Pair Trading with Griffon and Steel Partners

The main advantage of trading using opposite Griffon and Steel Partners positions is that it hedges away some unsystematic risk. Because of two separate transactions, even if Griffon position performs unexpectedly, Steel Partners can make up some of the losses. Pair trading also minimizes risk from directional movements in the market. For example, if an entire industry or sector drops because of unexpected headlines, the short position in Steel Partners will offset losses from the drop in Steel Partners' long position.
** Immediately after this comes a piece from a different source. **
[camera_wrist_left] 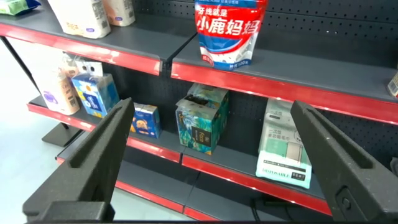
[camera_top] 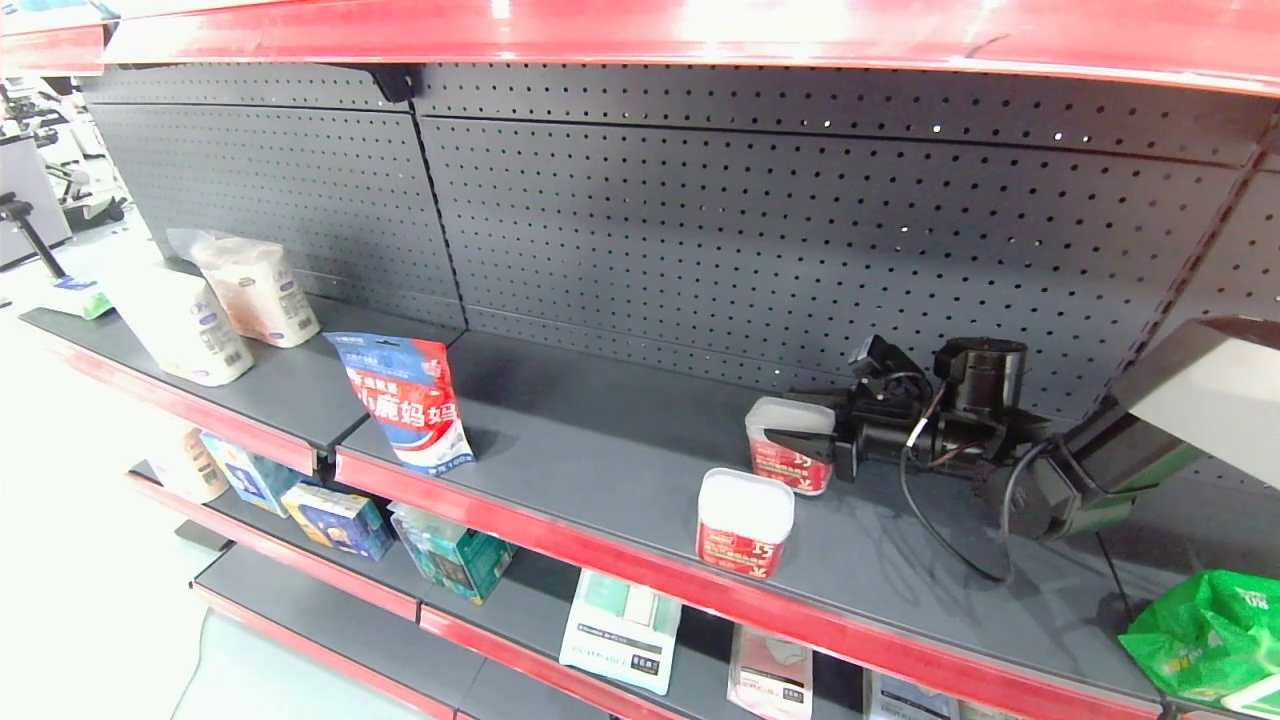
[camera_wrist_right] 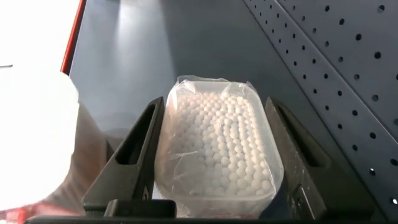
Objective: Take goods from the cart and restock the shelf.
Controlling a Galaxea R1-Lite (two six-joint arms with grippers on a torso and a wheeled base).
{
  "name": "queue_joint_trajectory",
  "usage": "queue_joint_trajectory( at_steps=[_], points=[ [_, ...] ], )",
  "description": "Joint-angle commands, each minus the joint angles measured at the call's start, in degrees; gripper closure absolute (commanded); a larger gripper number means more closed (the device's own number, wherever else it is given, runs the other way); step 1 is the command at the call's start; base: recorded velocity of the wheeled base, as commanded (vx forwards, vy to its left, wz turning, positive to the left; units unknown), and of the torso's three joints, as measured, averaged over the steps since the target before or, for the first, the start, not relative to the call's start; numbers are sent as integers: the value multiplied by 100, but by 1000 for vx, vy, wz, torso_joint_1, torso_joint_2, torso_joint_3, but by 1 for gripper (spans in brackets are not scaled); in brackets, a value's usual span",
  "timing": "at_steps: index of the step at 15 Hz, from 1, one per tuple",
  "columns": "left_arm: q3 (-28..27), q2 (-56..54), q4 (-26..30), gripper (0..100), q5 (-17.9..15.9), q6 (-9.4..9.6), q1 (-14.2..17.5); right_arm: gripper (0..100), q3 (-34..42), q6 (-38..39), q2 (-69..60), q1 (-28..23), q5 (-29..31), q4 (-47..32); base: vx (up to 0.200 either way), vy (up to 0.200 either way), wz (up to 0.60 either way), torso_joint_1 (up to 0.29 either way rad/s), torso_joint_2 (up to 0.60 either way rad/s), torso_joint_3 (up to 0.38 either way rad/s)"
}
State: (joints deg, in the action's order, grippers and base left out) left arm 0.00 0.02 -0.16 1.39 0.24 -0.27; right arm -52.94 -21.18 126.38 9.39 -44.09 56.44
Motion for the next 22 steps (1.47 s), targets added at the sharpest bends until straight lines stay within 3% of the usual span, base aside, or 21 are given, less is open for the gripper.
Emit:
queue_joint_trajectory(
  at_steps=[1, 22],
  points=[
    [0, -2, -2, 0, 2, 2, 0, 100, 91, -1, -43, -25, -3, -2, 0, 0, 0, 0, 0, 0],
    [0, -2, -2, 0, 2, -7, 0, 100, 452, -396, -166, -367, -363, -54, 0, 0, 0, 0, 0, 0]
  ],
)
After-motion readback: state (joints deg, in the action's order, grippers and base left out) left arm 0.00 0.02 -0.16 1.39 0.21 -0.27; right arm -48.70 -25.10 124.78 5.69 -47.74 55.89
The idea behind Griffon and Steel Partners Holdings pairs trading is to make the combined position market-neutral, meaning the overall market's direction will not affect its win or loss (or potential downside or upside). This can be achieved by designing a pairs trade with two highly correlated stocks or equities that operate in a similar space or sector, making it possible to obtain profits through simple and relatively low-risk investment.
Check out your portfolio center.
Note that this page's information should be used as a complementary analysis to find the right mix of equity instruments to add to your existing portfolios or create a brand new portfolio. You can also try the Portfolio Volatility module to check portfolio volatility and analyze historical return density to properly model market risk.